Breadth should be read as a leading indicator.

Lowry’s Operating Companies Only AD line has made a new all time high on the 12th of February. This is a strong bullish signal and supports the main Elliott wave count.

Large caps all time high: 3,950.43 on February 16, 2021.

Mid caps all time high: 2,581.02 on February 24, 2021.

Small caps all time high: 1,352.27 on March 9, 2021.

Last week price has moved lower, but the AD line has moved lower. This divergence is bullish for the short term.

DAILY CHART

AD Line daily 2021
Click chart to enlarge. Chart courtesy of StockCharts.com. So that colour blind members are included, bearish signals will be noted with blue and bullish signals with yellow.

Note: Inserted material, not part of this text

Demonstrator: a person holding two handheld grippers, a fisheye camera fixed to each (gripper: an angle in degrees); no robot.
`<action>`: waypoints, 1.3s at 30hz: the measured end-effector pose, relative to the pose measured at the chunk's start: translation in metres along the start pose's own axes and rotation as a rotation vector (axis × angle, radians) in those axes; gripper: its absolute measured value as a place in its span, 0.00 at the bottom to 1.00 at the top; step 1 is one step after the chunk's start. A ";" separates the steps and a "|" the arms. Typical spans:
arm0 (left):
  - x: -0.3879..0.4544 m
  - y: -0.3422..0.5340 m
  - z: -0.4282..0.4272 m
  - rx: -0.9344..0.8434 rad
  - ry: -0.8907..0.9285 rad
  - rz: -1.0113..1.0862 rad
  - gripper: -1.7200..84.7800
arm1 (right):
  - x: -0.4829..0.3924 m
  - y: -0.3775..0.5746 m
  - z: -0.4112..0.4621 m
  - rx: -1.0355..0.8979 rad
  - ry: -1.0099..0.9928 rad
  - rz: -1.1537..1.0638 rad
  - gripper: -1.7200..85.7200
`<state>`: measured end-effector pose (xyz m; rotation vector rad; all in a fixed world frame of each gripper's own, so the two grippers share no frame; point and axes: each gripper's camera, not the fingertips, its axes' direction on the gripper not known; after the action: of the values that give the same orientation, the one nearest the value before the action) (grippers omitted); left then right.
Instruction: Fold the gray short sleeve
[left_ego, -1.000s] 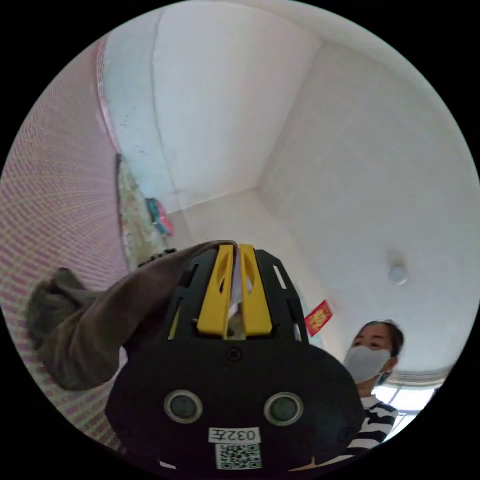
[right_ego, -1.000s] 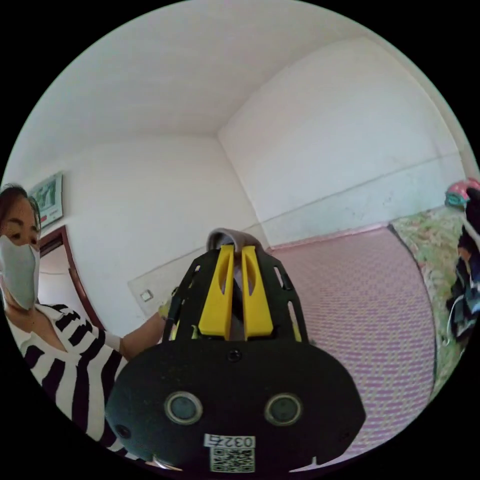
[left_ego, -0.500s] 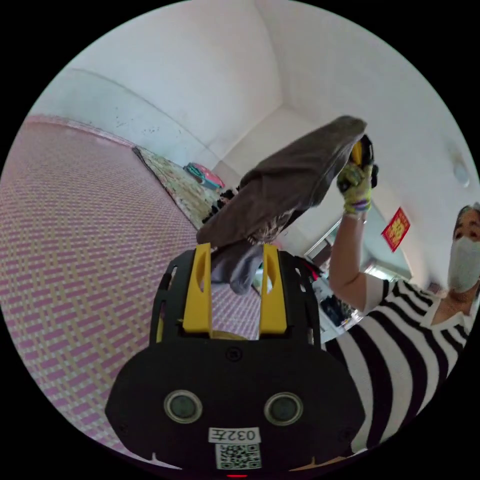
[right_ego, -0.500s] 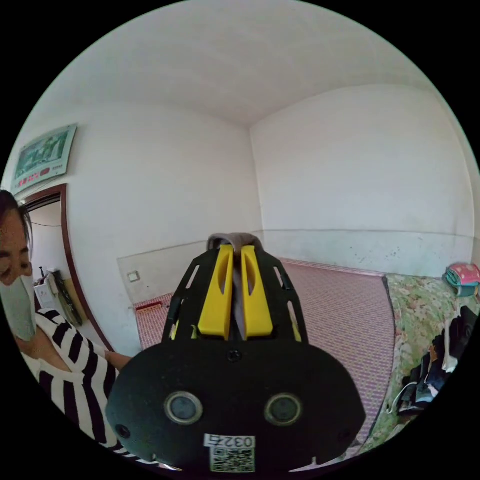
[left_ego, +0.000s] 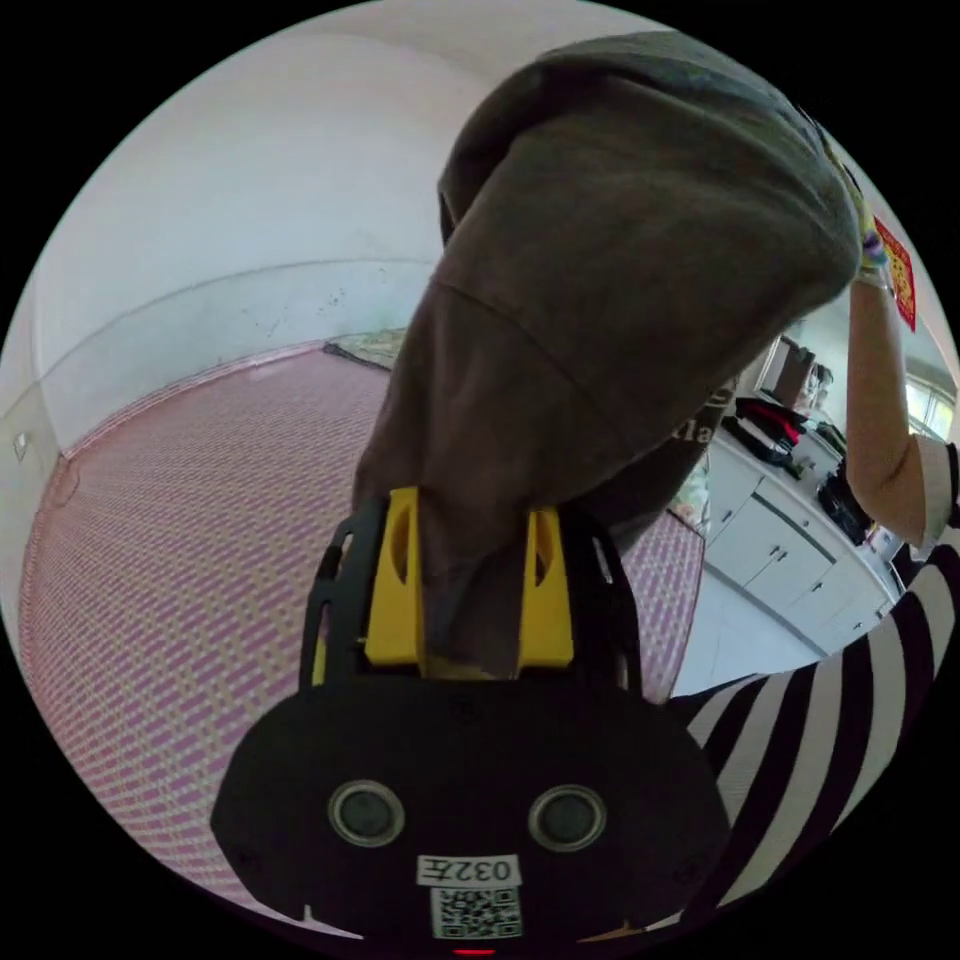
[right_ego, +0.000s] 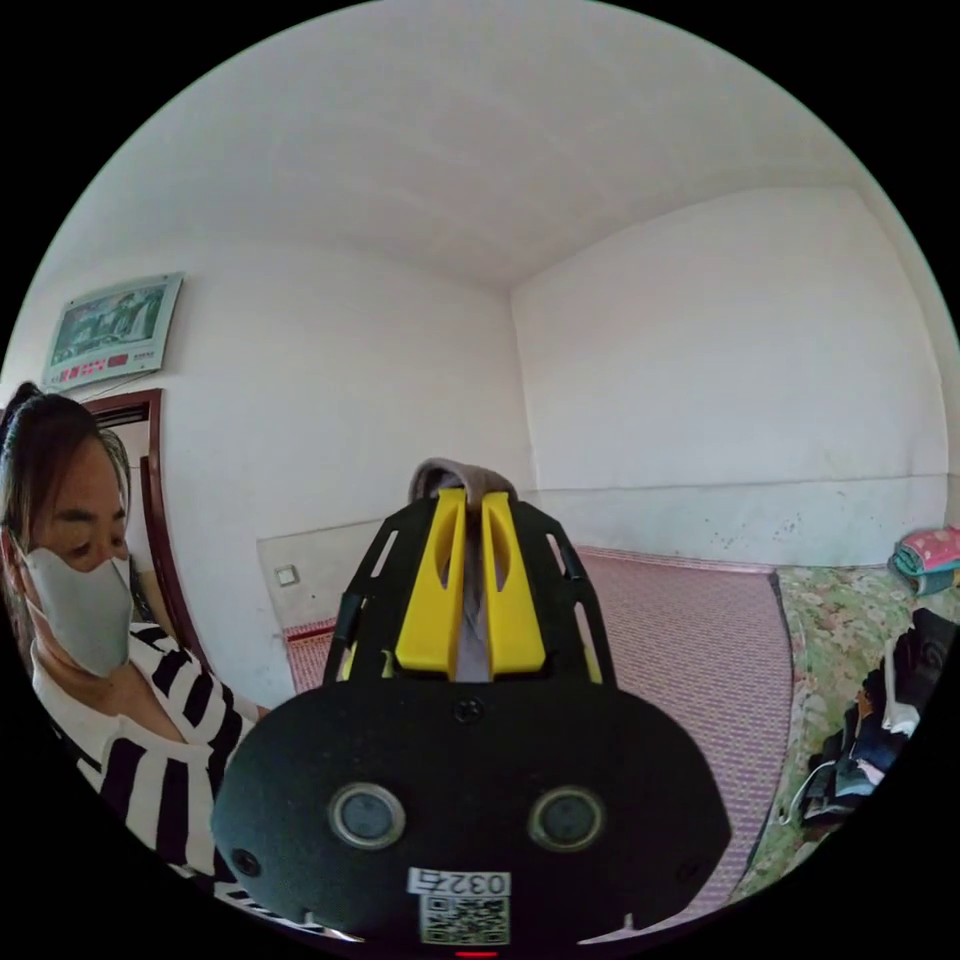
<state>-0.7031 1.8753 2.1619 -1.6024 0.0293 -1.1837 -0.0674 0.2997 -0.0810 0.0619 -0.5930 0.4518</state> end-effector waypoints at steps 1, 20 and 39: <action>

Today both price and the AD line have moved higher. The AD line has made a new short-term high above the prior swing high of 1st of March, but price has not. This divergence is bullish and supports the main hourly Elliott wave count.

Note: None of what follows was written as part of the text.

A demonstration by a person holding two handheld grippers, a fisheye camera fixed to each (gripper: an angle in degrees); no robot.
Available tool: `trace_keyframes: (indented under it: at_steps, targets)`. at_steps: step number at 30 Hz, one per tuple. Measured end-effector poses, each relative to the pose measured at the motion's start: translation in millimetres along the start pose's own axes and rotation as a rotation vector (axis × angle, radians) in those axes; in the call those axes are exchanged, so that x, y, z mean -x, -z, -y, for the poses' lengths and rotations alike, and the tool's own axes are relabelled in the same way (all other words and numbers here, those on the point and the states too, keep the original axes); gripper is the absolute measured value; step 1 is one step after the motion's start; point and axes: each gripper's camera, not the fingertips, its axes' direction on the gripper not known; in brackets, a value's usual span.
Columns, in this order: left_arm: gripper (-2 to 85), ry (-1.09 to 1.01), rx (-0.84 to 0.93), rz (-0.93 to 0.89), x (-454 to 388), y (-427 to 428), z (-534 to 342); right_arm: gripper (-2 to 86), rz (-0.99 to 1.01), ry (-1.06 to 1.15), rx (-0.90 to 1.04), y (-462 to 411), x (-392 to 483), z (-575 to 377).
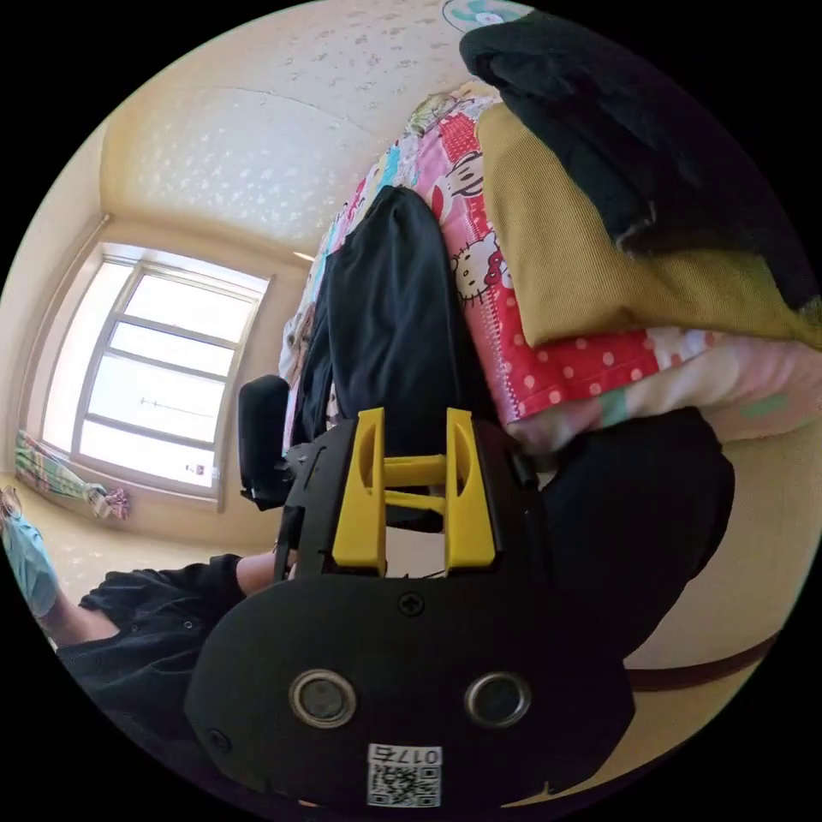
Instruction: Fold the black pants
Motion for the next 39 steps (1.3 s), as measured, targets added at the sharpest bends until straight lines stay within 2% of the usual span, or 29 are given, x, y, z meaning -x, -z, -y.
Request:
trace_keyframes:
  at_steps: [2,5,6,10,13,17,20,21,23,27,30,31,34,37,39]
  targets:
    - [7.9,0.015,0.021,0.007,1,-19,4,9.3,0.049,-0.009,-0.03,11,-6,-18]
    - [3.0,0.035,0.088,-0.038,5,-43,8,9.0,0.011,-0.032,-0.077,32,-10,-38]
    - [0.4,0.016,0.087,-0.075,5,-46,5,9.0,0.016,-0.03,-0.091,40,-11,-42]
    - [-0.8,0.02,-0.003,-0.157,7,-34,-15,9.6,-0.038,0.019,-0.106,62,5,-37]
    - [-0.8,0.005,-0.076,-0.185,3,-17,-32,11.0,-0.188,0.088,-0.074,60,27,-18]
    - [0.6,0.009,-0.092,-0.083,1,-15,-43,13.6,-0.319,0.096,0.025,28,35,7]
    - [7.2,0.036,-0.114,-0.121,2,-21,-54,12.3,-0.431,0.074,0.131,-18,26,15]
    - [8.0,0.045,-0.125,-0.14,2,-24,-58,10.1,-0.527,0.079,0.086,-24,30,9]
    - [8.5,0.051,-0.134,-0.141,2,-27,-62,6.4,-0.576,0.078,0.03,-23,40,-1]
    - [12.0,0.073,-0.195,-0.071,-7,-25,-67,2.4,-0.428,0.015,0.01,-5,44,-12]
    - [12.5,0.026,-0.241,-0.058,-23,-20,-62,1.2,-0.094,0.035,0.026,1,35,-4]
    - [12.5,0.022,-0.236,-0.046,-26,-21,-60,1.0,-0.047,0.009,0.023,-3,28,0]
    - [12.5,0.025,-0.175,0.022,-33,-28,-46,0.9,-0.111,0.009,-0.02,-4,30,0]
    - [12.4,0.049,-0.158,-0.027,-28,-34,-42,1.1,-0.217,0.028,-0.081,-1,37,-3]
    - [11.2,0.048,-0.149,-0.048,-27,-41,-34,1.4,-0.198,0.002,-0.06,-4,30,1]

Today small caps have made a new all time high. This rise is led by small caps, and this occurs commonly in the early stages of a bull market, so it is a bullish signal.

VOLATILITY – INVERTED VIX CHART

WEEKLY CHART

VIX Weekly 2020
Click chart to enlarge. Chart courtesy of StockCharts.com. So that colour blind members are included, bearish signals will be noted with blue and bullish signals with yellow.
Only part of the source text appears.